Task to carry out: Here are the records. Write out exactly the lines between the one holding "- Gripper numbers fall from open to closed" and the one holding "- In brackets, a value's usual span", inclusive.

# # # #

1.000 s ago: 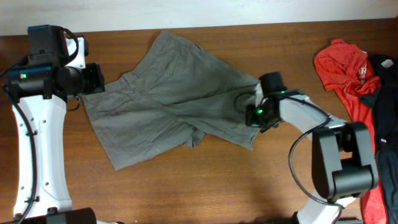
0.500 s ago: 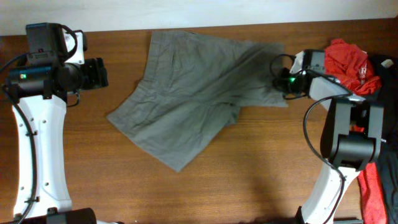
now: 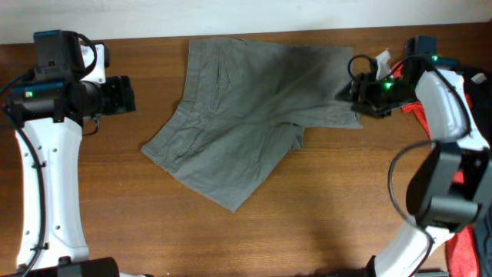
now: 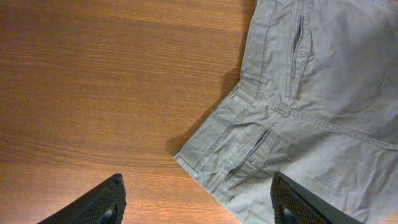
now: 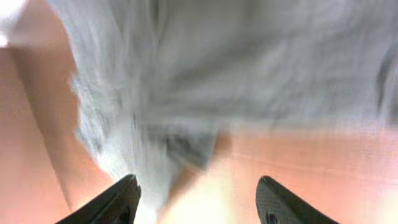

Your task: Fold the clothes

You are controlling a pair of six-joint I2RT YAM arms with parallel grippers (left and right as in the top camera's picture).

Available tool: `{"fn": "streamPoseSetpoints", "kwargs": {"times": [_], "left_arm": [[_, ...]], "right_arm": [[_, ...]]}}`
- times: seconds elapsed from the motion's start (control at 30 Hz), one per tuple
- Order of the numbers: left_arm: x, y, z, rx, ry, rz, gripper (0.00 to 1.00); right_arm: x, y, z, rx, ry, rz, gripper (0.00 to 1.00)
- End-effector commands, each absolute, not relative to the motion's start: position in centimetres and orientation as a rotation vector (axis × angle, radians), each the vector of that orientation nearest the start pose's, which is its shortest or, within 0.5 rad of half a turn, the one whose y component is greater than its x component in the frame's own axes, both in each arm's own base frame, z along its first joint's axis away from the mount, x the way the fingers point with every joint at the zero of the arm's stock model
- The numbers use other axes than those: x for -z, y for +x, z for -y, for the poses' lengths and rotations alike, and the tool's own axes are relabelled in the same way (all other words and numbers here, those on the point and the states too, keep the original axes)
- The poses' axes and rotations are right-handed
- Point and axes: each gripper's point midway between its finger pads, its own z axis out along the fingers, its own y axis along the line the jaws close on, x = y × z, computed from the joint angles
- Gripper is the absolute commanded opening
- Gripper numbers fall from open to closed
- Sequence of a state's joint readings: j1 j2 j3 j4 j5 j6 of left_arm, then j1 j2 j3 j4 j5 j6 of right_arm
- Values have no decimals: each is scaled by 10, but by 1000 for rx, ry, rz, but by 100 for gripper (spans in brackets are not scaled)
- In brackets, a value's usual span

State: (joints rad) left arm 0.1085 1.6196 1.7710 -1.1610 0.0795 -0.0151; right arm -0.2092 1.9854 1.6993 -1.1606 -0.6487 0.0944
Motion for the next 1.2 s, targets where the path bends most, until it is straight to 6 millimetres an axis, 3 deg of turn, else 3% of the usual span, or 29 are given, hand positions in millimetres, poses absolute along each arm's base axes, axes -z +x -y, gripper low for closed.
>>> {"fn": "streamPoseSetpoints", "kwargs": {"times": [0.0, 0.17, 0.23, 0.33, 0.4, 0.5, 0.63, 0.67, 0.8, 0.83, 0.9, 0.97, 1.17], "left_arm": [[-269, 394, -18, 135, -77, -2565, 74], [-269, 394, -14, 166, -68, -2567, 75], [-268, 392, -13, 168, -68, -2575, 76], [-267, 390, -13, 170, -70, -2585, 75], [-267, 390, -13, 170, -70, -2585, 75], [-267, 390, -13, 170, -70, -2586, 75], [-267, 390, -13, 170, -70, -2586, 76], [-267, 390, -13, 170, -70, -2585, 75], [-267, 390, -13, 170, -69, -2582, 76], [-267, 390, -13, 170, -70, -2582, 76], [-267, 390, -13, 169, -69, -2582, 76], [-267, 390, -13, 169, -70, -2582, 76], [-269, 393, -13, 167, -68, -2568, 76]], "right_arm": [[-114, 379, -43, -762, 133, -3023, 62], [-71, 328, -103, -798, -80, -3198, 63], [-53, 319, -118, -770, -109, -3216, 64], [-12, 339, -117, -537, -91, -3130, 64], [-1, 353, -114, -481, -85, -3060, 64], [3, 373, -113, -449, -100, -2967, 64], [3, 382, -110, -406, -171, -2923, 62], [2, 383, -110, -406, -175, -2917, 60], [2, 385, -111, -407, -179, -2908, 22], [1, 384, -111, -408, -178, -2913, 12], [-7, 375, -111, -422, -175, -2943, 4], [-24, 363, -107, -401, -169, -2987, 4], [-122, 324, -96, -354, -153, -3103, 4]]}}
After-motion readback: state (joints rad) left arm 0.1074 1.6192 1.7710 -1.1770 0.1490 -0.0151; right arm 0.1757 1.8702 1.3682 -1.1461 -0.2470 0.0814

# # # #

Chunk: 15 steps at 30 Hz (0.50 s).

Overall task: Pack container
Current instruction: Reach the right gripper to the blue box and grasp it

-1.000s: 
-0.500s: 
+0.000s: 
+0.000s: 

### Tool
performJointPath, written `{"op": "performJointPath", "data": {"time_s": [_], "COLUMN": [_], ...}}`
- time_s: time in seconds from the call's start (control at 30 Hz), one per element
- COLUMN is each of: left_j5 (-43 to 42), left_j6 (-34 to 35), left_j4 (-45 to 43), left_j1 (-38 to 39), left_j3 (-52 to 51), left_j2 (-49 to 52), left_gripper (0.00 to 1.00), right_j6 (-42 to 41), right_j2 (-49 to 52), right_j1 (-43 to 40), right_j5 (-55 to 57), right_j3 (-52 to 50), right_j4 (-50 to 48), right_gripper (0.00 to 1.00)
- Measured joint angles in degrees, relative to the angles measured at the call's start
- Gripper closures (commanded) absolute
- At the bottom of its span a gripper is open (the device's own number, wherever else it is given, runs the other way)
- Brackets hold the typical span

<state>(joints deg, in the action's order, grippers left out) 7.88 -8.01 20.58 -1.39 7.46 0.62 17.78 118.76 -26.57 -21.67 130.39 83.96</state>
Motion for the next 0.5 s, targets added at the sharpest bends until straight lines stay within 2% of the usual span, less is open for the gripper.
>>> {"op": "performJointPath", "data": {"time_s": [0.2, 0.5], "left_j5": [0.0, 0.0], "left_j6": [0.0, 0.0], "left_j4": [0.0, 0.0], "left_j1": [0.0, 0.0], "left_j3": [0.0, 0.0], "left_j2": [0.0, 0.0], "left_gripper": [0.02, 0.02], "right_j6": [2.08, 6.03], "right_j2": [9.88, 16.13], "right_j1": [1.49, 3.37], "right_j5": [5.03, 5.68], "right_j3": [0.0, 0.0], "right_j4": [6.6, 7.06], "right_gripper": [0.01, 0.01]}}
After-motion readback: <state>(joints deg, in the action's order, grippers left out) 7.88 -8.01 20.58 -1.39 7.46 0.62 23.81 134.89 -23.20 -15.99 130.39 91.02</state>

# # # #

Task result:
- Gripper numbers fall from open to closed
- Sequence of a state's joint readings: j1 j2 j3 j4 j5 j6 of left_arm, then j1 j2 j3 j4 j5 j6 of right_arm
- Values have no decimals: each is scaled by 10, but by 1000 for rx, ry, rz, but by 100 for gripper (spans in brackets are not scaled)
- In brackets, a value's usual span

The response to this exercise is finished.